Cryptocurrency and stocks are some of the biggest asset classes in the world and they offer fantastic investment opportunities.
On average, the S&P 500 has returned over 10% year on year, while Bitcoin and other cryptocurrencies have had 10x multiples in the past decade.
That’s all well and good. But you are probably asking, how do they compare?
Don’t worry, in this article, I will be answering that question and much more. So without further ado, let’s jump right in.
What are cryptocurrencies?
Cryptocurrencies are decentralized digital assets that utilize blockchain technology. This technology uses a distributed ledger that records all transactions and other relevant metadata including wallet addresses, timestamps, etc.

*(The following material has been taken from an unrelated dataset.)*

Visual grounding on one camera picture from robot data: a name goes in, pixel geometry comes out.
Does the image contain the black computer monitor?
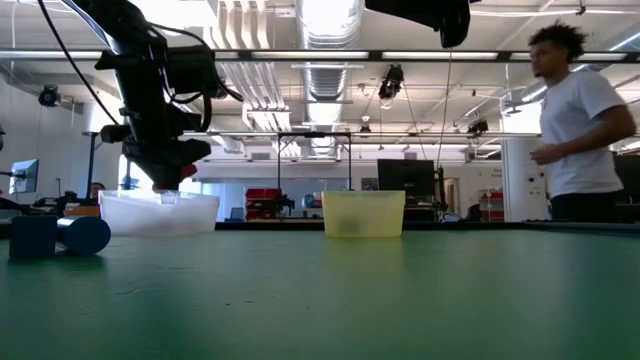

All transactions are immutable and transparent. In other words, anyone can view this information on the blockchain and transactions cannot be undone.
Moreover, cryptocurrencies are secured by a decentralized network of computers known as nodes. This creates a permissionless system that anyone can enter.
What are stocks?
Stocks represent equity in a company. In most instances, as a company grows and expands sell shares of it to investors and other interested parties.
Additionally, they can distribute the company’s profits in the form of dividends. Consequently, as the performance of the company improves so do the stock price and dividends.
Manipulation – both stocks and cryptocurrencies can be manipulated by bad actors. One notable example is pump and dumps. Large buy orders artificially inflate the price often initiating short squeezes and bots to initiate buys.
Then once the asset has reached a significant value they are dumped leaving retail investors with worthless tokens. This is usually done using penny stock and low market cap cryptocurrencies that have less liquidity.
Slippage – both crypto and stocks suffer from slippage. This is the difference between the expected market price and the actual trade price. It occurs between the delay of trade being ordered and when it is executed.
Digital trading instruments – the two asset classes can be traded digitally and in most cases use an order book or order matching algorithm.
Moreover, they both feature exchanges offering various financial instruments such as options trading and futures trading.
Trading fees – cryptocurrencies and stocks both have trading fees. For the stock market, this is usually in the form of a brokerage fee. While for cryptocurrencies this is exchange fees and gas fees.
Price action – penny stocks can often have similar price action to cryptocurrency. Oftentimes they have huge price swings due to low liquidity. However, this is an exception to the rule but is an important point nevertheless.
Risk – there is no denying that cryptocurrencies are more susceptible to risk. This is evident by the extreme volatility of this asset class. Moreover, there are countless hacks and scams.
Conversely, stocks have less volatility and this is especially the case when you look at the asset class as a whole. This is mainly because the financial industry is more mature and has a higher market cap.
Regulation – the rules in the traditional finance world are stringent. For instance, US stock exchanges have to abide by the rules, whereas cryptocurrency exchanges have little regulatory oversite.
Returns – overall, the cryptocurrency asset class has vastly outperformed stocks over the past decade. In 2021 alone the market cap of cryptocurrency moved over 200% with Ethereum appreciating over 700%.
When compared to the ten-year return of the S&P 500 of just 180% this is considerably higher.
Liquidity – the global cryptocurrency market cap is just under $1 trillion. As a result, less money is needed to move the market which leads to higher volatility.
On the other hand, the market cap of all traded companies worldwide is over $90 trillion.
Accessibility – cryptocurrencies utilize permissionless technology meaning anyone can access them. On the other hand, stocks often require users to meet the eligibility criteria.
For example, this could include the correct country of residence or the minimum required net worth.
Decentralization – thanks to the underlying technology, cryptocurrencies are secured by a decentralized network of computers.
As a result, there is not a single point of failure. On the other hand, stocks are often traded on centralized servers. Therefore, this can lead to bottlenecks and outages.
Trading hours – cryptocurrencies trade 24/7, while stocks trade during business hours.
What’s the better choice?
As you can see, crypto and stocks are similar in some ways but different in others. For instance, stocks are more suitable for the risk-averse. They are less volatile and don’t suffer to the same extent from hacks and scams.
That being said, for investors with a high-risk appetite then crypto may be the best bet. The asset class as a whole has vastly outperformed stocks and in my opinion, this will not change.
Ultimately, the technology is still in its infancy and will continue to grow. But at the end of the day, both of them have their pros and cons. I hope you found this article useful and thanks for reading.